Но тут же выхватил откуда-то из-под кафтана тряпицу и, держа ее в скрюченных от боли пальцах, полез этой тряпицей в глаз. С благим матом и зубовным скрежетом вырвал из глазницы пулю и кровавый ошметок, который еще мгновение назад был здоровым глазом, а затем сам себя и перевязал этой же тряпицей наискось через голову.
– Иди ужо до лекаря, Семеныч! – крикнул сотник.
– Никуды я не пойду, елык-камелык!
– А пользы с тебя топерь? Поистечешь тут весь.
– Я им за глаз свой, елык-камелык, ужо-то… – просипел еще не отошедший от боли пищальник и потряс в сторону неприятеля оружием.
– Оставь его! – Шеин снова открыто смотрел сквозь бойницу. – Ага. Ну да, ну да… А ну-ка, Олеша, убирай людей своих с башни и по пятый зубец от нее в стороны. Всех убирай. Чтобы духу не было никого. Бегом.
– Ты чё, Михайло Борисыч?
– Делай чего велено. Ставь внизу полой коробкой супротив ворот. Копейщиков впереди, а за ними пищальников да аркебузников. Чтобы все позарядили.
– А каков квадрат должон? – Олеша вытаращенно смотрел на Шеина.
– Драгун вона видишь? Вот они должны все аккурат поместиться в твоем квадрате. И чтоб ни одна гадина не ушла!
– Понял, воевода. Эт мы быстро поставимся. Как же, по десять раз на дню так застраивалися. Быстро управимся. – Олеша сообразил, чего хочет Шеин, и в предвкушении чего-то лихого потер руки. – А ну, давай на три линии супротив ворот становись. Оружие заряжай!
– Еще сверху схорони десятка два стрелков. Можно с саадаками. Но так, чтобы с поля не видно было, что на стене кто-то есть.
– Так я ж их на пузо-то и положу. Такоже и делали не раз. Засада, значится!
– Правильно смыслишь, Лукьянов! – Шеин залюбовался тем, как быстро и слаженно натренированные бойцы строятся в линии, образуя мощную коробку напротив ворот. – Сейчас я еще к тебе подкрепления пришлю.
Воевода вынул из-за пазухи кусок багровой, как заря, ткани и, глядя на Успенскую колокольню, взмахнул три раза. Взмах этот означал, что требуются три сотни бойцов на Копытецкую. С колокольни ответили одним протяжным и тремя короткими звуками трубы. Дескать, поняли.
– Теперь смотри, Олеша. Сейчас кто-то вон из той толпы вынырнет с петардой. Но мы его подпустим. Пусть взрывает. И пускай драгуны прямо и вломятся. Ты следи только, чтобы воротную решетку за гостями вовремя опустили.
– Понял, Михайло Борисыч.
– Ну коли понял, то и с Богом. Это и будет наша первая сшибка.
А через поле наискось от строя рейтар бежал весь растерзанный и расхлыстанный Новодворский, держа в руках петарду. По нему не стреляли. Но тем не менее шляхтич сокращал расстояние, используя зигзаги. Ему даже мерещилось, что возле его ног от пуль фонтанчиками вспыхивает земля.
Храбрый, но недалекий и безрассудный Новодворский был на все сто процентов уверен, что перехитрил защитников крепости.

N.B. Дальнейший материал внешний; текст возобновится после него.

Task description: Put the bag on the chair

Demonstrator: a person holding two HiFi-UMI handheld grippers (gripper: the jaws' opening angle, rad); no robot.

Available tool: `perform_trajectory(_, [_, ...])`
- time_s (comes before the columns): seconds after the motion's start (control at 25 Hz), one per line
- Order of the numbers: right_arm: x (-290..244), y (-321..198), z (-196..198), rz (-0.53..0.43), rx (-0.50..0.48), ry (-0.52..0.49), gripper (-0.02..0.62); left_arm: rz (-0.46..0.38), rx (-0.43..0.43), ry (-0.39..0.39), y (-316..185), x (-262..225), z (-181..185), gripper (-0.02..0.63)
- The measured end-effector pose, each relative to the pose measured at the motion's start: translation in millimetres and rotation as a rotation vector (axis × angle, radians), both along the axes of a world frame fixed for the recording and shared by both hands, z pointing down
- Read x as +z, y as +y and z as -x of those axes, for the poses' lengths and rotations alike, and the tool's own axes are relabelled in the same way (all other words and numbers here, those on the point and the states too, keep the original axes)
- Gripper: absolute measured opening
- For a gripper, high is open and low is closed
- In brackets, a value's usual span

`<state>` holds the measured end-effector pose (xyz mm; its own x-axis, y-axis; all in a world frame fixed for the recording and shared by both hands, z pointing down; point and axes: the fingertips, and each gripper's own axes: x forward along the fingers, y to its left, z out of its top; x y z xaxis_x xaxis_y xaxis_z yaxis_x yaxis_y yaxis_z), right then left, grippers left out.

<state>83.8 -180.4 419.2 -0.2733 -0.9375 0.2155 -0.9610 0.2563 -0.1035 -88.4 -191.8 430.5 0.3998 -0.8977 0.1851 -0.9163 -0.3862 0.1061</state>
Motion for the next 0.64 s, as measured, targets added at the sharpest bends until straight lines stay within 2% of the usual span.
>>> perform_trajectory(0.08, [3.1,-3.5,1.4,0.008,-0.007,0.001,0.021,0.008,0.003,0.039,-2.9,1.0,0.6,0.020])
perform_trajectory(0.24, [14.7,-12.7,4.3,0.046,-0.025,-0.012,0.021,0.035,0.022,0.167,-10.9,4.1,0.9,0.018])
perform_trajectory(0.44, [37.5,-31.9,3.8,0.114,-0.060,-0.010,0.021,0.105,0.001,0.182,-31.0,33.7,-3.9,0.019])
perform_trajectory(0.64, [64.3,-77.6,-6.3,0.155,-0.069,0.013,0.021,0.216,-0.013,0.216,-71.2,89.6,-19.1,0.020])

Он подбежал к наполненному землей срубу, подсунул под нижнее бревно петарду и откатился на несколько шагов. После этого поджег фитиль и со всех ног бросился прочь.
Грянул взрыв. Бревна с землей рванулись вверх и на десятки шагов в стороны. И уже неслась четверка безумных ослепленных лошадей, между которыми на толстых веревках болтался таран.
От удара тараном Копытецкие ворота подались назад. Веревки лопнули, и несчастных животных разнесло в стороны. Ломая ноги о развороченные бревна, они налетели на стены башни и с вывернутыми шеями рухнули наземь.
И уже шло, набирая скорость, панцирное войско.
Драгуны, перескакивая через преграды, вломились в город. И тут же были встречены шквальным огнем из пищалей и аркебуз. Воротная решетка стремительно поползла вниз, перекрывая отступление.